Oberlin Heritage Center Blog


Posts Tagged ‘Bonner Scholars’

Working as a Preservation Intern

Wednesday, January 27th, 2010

By Rachel Luczkowski (Oberlin College class of 2012)

Rachel interning at the Oberlin Heritage Center

Choosing a winter term project is always difficult. There is usually a good deal of flexibility with what you choose and practically anything can be justified and signed off on. For example, I have a friend who has been making balloon animals for the entire month of January. I decided to go the more conventional route and find an internship, preferably something in the museum world. Luckily, I already knew a museum that would serve my interests well. Having worked with the Oberlin Heritage Center through the Bonner Scholars Program I was easily able to set up an internship and have been volunteering with them regularly.

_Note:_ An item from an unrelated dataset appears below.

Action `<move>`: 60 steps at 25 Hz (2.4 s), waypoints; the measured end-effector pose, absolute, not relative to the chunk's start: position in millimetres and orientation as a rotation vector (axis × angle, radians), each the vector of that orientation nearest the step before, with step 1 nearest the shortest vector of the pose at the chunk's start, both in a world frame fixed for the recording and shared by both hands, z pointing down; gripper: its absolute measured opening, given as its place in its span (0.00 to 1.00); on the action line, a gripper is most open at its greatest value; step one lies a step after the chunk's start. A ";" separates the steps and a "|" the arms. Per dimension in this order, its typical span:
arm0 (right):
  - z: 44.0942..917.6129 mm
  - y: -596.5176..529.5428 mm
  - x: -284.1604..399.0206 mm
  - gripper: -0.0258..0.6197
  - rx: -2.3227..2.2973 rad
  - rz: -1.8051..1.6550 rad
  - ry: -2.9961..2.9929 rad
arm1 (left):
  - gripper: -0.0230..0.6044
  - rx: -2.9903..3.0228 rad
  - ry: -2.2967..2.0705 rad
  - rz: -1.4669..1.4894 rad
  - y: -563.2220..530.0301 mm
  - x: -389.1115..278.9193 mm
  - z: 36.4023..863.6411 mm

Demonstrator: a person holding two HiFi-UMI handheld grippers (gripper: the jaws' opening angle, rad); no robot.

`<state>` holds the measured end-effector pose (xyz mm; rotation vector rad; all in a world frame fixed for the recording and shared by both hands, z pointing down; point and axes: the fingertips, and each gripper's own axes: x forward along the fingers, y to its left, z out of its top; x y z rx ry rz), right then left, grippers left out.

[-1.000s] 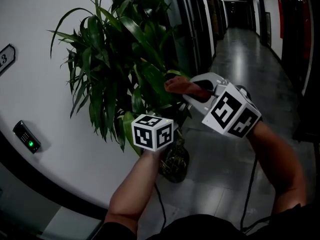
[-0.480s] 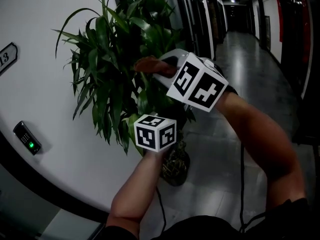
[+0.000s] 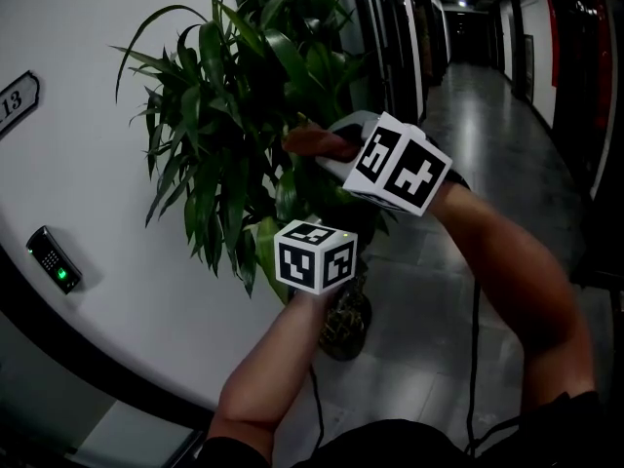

Although my role at first was not clearly defined, we finally settled on the title of Preservation Intern as my responsibility to the Oberlin Heritage Center. As a Preservation Intern, one is able to get their hands and minds into everything involved with the museum’s daily workings. The past month I have become an expert encapsulator of documents, an awesome archival box builder, familiarized myself with the collections management policies of the group, learned a great deal about historical tax credits and LEED certification, and carefully cleaned pieces from a dollhouse from the 1930’s.  What I learned was not restricted to just the Monroe House either. With the Heritage Center I visited the Mckay Lodge Conservation Laboratory and Steve McQuillin’s, a building preservation consultant, historic home. I was even fortunate enough to be sent on behalf of the Heritage Center to a symposium about Green Historic Preservation in Indianapolis and discussed with preservationists from all over the Midwest about how to address this new movement in preservation. All in all the Heritage Center provided me with an amazing well rounded experience and I hope that with my new skills I can continue to help them as long as I am at Oberlin, as well as apply myself in the museum world later.